Inspired by the 1965 book Decoration USA, by Jose Wilson and Arthur Leaman, and the bestselling books of Betty Pepis, this is pop design, no high modernist masterpiece. It’s about pretending you’re happy, rather than about civilisation. In a small indicator of depravity, the living room is over twice the size of the dining room. Who cares about table manners when your wife is half your age?

Perhaps the most retro design decision, one that would never be made today, is screening off the kitchen from the living and dining spaces. Thanks to the popularity of the island, today’s kitchens are about public performance. This kitchen, which neither Don nor Megan spend much time in, was designed for efficiency. The most social thing about it is the bar which Draper, in his spiral into alcoholism, utilizes often.

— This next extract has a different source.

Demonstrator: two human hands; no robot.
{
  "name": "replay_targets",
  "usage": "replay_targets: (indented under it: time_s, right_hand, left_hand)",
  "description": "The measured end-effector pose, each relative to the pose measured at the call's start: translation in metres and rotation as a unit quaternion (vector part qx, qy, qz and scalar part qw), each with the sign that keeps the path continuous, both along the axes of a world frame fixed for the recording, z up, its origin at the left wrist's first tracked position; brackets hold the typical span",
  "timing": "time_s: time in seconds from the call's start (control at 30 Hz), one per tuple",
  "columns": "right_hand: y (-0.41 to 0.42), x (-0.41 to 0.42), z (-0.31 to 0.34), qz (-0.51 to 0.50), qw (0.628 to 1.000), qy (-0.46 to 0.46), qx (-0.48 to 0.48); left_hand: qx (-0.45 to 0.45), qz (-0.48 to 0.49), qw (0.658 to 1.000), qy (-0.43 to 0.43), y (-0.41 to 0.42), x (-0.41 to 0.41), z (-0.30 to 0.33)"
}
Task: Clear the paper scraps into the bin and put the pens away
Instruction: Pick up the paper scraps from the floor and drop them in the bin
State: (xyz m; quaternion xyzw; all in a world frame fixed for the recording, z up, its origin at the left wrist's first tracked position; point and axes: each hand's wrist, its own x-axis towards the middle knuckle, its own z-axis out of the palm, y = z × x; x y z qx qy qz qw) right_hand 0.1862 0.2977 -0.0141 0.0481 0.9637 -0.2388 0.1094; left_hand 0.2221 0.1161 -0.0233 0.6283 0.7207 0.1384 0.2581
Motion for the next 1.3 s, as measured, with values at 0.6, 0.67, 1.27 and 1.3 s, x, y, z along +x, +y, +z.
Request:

Via Curbed, from whence I stole the joke.


The Data Says “Don’t Hug the Dog!” says Stanley Coren on Psychology Today, who did an Internet image search on the terms “hug dog” and “love dog” and examined 250 pictures of dogs being hugged. He found more than 80% showed signs of canine anxiety.

In all, 81.6% of the photographs researchers scored showed dogs who were giving off at least one sign of discomfort, stress, or anxiety. Only 7.6% of the photographs could rate as showing dogs that were comfortable with being hugged. The remaining 10.8% of the dogs either were showing neutral or ambiguous responses to this form of physical contact.


Dogs are technically cursorial animals, which is a term that indicates that they are designed for swift running. That implies that in times of stress or threat the first line of defense that a dog uses is not his teeth, but rather his ability to run away. Behaviorists believe that depriving a dog of that course of action by immobilizing him with a hug can increase his stress level and, if the dog’s anxiety becomes significantly intense, he may bite.